* [Activity] Where a line of the records contains the word "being", show that line.

─── Exercise material

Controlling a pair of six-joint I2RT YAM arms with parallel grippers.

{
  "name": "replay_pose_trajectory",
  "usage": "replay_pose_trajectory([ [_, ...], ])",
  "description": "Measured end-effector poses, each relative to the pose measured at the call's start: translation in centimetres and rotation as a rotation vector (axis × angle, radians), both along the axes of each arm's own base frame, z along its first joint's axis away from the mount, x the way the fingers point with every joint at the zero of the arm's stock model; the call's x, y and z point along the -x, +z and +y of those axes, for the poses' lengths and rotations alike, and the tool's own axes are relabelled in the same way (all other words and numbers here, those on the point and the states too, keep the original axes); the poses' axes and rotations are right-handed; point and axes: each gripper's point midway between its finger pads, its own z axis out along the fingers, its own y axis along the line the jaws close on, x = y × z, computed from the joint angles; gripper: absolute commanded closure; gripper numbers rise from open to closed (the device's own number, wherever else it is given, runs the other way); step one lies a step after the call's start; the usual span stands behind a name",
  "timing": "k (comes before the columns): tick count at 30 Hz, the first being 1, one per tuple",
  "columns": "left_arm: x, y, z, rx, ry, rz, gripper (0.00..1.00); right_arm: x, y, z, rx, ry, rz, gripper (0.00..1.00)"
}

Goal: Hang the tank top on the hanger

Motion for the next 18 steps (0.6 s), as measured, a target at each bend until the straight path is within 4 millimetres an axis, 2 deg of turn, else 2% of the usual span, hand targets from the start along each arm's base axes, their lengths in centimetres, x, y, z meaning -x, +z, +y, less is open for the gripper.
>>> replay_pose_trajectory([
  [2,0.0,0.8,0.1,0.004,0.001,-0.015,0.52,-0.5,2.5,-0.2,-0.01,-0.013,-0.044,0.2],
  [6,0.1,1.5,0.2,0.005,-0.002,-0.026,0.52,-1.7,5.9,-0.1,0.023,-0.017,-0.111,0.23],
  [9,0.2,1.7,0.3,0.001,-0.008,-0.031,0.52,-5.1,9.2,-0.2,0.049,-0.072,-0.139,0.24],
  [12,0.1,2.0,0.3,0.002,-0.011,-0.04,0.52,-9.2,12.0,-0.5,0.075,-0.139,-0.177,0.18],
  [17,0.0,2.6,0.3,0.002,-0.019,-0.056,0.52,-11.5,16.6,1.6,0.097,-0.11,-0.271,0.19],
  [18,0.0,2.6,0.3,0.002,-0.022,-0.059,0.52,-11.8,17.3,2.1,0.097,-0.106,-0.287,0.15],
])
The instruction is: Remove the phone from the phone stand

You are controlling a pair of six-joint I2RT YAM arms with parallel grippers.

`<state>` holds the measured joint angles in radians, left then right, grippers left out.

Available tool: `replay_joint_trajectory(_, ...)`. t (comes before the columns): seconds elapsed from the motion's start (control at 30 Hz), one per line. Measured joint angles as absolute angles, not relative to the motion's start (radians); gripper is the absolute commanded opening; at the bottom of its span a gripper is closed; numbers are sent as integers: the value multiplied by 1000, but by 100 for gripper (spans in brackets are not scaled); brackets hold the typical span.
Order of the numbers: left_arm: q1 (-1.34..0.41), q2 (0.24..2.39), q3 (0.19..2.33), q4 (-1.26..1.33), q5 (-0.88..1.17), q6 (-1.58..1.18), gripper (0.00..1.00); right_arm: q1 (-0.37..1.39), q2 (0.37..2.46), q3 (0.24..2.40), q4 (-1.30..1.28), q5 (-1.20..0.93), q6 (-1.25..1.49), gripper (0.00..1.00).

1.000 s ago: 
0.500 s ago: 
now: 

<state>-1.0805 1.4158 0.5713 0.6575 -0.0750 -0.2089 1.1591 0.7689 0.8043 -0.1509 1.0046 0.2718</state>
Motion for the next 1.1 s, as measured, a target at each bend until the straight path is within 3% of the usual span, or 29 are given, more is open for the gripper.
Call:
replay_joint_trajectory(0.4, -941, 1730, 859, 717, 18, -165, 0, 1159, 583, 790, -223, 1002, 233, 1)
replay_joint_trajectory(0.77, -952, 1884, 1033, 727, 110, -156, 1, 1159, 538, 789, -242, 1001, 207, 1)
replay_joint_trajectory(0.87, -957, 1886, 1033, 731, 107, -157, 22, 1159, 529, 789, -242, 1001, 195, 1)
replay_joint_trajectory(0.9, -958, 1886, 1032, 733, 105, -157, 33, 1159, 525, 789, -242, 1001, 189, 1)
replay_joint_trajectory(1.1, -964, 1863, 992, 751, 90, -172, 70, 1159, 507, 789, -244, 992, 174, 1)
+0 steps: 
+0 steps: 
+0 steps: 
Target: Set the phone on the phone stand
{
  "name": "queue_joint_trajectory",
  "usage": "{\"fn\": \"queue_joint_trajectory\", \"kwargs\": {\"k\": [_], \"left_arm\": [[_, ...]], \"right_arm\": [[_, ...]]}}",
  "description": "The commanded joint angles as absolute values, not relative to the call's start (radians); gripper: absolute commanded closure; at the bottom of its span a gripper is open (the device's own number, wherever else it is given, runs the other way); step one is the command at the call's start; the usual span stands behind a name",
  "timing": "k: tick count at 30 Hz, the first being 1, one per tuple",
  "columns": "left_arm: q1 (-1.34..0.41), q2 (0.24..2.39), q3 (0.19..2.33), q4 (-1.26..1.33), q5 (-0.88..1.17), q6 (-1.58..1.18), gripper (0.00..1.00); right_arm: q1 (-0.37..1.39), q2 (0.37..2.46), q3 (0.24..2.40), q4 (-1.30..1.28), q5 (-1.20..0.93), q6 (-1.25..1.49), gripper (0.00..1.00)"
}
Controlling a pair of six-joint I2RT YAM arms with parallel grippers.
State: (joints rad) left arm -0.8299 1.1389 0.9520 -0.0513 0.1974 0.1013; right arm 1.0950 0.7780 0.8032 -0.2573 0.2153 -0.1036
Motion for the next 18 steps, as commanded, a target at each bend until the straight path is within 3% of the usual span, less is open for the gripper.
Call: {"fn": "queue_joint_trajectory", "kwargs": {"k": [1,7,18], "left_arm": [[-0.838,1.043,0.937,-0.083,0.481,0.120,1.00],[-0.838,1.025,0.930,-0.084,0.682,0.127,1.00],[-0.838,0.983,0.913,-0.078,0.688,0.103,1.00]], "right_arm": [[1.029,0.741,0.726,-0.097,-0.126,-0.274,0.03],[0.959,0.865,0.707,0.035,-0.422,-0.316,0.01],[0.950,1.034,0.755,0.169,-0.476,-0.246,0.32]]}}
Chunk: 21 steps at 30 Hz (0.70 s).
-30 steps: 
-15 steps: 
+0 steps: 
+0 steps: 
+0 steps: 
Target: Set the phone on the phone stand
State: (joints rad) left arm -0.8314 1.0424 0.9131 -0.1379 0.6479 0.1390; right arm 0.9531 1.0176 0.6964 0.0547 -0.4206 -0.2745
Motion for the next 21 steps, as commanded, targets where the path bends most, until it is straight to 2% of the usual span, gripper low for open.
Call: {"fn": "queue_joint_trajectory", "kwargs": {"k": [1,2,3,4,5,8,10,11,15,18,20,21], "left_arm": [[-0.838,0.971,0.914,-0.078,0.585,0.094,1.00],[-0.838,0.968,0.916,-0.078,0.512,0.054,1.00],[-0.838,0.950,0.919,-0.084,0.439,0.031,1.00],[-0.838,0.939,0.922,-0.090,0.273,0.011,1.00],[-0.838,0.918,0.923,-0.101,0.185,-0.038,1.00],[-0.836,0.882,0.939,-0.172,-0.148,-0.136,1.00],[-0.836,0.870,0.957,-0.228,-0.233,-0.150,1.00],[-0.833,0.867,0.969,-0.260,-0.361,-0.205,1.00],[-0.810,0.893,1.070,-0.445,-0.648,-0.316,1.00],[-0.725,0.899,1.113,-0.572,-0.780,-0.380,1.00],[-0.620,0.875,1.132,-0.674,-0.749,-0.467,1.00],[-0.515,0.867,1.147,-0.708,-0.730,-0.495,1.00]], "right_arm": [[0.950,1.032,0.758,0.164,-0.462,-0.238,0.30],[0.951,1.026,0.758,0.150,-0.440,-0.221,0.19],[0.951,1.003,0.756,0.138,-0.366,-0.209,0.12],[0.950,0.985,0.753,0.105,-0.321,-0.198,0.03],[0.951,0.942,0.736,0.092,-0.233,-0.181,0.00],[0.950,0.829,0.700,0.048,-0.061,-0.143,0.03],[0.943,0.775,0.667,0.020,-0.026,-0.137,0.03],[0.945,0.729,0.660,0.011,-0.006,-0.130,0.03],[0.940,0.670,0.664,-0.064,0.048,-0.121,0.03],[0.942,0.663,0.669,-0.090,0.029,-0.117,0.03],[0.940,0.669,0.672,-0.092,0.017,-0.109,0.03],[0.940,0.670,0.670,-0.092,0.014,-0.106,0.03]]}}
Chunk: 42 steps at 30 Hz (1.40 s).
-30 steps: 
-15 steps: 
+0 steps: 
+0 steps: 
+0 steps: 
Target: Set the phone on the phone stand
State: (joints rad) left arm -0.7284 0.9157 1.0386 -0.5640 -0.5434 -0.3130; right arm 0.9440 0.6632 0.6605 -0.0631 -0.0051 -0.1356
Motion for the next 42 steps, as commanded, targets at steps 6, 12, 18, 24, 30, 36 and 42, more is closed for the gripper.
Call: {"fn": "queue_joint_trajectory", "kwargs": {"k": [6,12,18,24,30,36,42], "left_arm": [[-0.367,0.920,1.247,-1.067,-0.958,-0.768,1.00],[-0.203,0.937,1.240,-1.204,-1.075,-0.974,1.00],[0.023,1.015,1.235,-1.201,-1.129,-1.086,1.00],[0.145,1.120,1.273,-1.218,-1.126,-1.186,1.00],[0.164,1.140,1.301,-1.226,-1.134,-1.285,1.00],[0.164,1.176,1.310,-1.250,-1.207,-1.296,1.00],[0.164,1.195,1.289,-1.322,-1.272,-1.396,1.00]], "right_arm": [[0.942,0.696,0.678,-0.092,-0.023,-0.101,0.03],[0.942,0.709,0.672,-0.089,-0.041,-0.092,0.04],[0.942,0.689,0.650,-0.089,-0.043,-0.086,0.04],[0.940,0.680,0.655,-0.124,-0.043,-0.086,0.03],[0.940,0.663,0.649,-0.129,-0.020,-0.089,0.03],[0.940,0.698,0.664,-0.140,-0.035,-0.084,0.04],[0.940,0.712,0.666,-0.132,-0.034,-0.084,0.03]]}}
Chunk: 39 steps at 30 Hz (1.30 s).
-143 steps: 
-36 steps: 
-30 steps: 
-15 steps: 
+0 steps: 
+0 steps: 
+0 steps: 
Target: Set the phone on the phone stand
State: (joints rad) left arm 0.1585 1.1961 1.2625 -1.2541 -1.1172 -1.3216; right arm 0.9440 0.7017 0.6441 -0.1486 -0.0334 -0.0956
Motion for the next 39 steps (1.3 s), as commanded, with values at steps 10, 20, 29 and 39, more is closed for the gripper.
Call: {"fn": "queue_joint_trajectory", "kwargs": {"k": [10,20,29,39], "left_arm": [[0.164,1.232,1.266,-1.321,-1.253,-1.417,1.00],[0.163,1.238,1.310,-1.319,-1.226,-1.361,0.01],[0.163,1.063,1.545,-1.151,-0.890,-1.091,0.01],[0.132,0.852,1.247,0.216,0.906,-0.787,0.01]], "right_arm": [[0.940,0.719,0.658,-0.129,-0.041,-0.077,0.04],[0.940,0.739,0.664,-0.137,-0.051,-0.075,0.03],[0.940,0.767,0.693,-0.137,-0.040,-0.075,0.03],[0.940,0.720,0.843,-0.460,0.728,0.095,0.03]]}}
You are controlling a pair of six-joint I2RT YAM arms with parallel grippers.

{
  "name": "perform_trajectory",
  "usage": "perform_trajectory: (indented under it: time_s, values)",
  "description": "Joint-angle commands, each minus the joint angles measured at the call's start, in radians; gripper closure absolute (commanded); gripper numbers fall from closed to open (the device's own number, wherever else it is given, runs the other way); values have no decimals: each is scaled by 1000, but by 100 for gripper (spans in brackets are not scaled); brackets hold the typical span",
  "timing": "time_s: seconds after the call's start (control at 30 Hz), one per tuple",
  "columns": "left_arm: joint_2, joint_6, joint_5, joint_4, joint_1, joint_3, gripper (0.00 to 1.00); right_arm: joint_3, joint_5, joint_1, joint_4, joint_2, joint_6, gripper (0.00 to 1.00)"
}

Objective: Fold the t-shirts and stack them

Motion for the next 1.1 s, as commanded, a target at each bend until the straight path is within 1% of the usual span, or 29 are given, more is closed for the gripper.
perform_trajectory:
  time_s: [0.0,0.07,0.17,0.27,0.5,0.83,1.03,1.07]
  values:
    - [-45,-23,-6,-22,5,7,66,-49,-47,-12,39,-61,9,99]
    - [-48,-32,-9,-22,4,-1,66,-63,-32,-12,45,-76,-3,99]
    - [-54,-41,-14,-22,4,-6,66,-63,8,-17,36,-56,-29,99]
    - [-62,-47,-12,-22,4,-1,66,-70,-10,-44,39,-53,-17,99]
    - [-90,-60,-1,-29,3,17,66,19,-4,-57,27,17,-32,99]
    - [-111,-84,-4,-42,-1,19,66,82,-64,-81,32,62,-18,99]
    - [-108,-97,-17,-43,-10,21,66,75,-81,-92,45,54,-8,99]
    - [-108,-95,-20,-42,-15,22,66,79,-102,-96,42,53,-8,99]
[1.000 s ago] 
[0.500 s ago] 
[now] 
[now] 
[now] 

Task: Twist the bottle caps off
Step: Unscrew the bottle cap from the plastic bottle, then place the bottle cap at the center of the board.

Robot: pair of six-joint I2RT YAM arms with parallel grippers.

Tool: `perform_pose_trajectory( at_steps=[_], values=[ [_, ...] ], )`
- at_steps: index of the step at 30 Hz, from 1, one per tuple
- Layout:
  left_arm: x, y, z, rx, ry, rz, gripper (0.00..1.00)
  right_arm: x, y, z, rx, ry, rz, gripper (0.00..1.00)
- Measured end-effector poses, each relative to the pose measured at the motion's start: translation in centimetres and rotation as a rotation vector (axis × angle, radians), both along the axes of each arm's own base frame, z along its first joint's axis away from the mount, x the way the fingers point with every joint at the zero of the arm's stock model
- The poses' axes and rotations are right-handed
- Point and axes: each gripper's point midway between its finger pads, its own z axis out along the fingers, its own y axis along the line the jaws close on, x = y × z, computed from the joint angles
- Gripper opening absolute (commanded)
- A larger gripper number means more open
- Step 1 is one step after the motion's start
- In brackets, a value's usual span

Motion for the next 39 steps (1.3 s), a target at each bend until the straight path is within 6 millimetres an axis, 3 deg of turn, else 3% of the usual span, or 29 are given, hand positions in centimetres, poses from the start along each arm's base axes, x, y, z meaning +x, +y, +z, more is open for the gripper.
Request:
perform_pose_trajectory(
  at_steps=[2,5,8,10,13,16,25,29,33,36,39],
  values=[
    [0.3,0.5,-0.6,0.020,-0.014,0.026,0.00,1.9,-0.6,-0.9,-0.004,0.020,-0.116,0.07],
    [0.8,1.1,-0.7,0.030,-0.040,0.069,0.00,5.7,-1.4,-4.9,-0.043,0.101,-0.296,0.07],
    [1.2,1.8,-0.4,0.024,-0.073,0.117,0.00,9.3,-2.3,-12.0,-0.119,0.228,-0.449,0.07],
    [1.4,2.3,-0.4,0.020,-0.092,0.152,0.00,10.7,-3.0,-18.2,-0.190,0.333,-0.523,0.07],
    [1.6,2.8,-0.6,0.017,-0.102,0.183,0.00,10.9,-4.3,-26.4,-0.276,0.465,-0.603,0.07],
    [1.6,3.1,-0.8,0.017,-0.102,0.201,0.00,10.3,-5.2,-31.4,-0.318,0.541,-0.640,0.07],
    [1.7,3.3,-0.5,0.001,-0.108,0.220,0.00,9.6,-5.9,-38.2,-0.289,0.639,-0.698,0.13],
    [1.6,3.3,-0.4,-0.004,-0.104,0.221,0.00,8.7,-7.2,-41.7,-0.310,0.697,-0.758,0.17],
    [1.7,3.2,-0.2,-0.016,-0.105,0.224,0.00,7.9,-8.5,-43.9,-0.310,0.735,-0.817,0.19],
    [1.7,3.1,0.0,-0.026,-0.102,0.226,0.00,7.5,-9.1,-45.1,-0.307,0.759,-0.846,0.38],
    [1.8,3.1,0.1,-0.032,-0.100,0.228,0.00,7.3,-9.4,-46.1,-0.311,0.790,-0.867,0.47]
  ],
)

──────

* [Solution to the exercise]
  "timing": "k (comes before the columns): tick count at 30 Hz, the first being 1, one per tuple",
  "timing": "k: tick count at 30 Hz, the first being 1, one per tuple",

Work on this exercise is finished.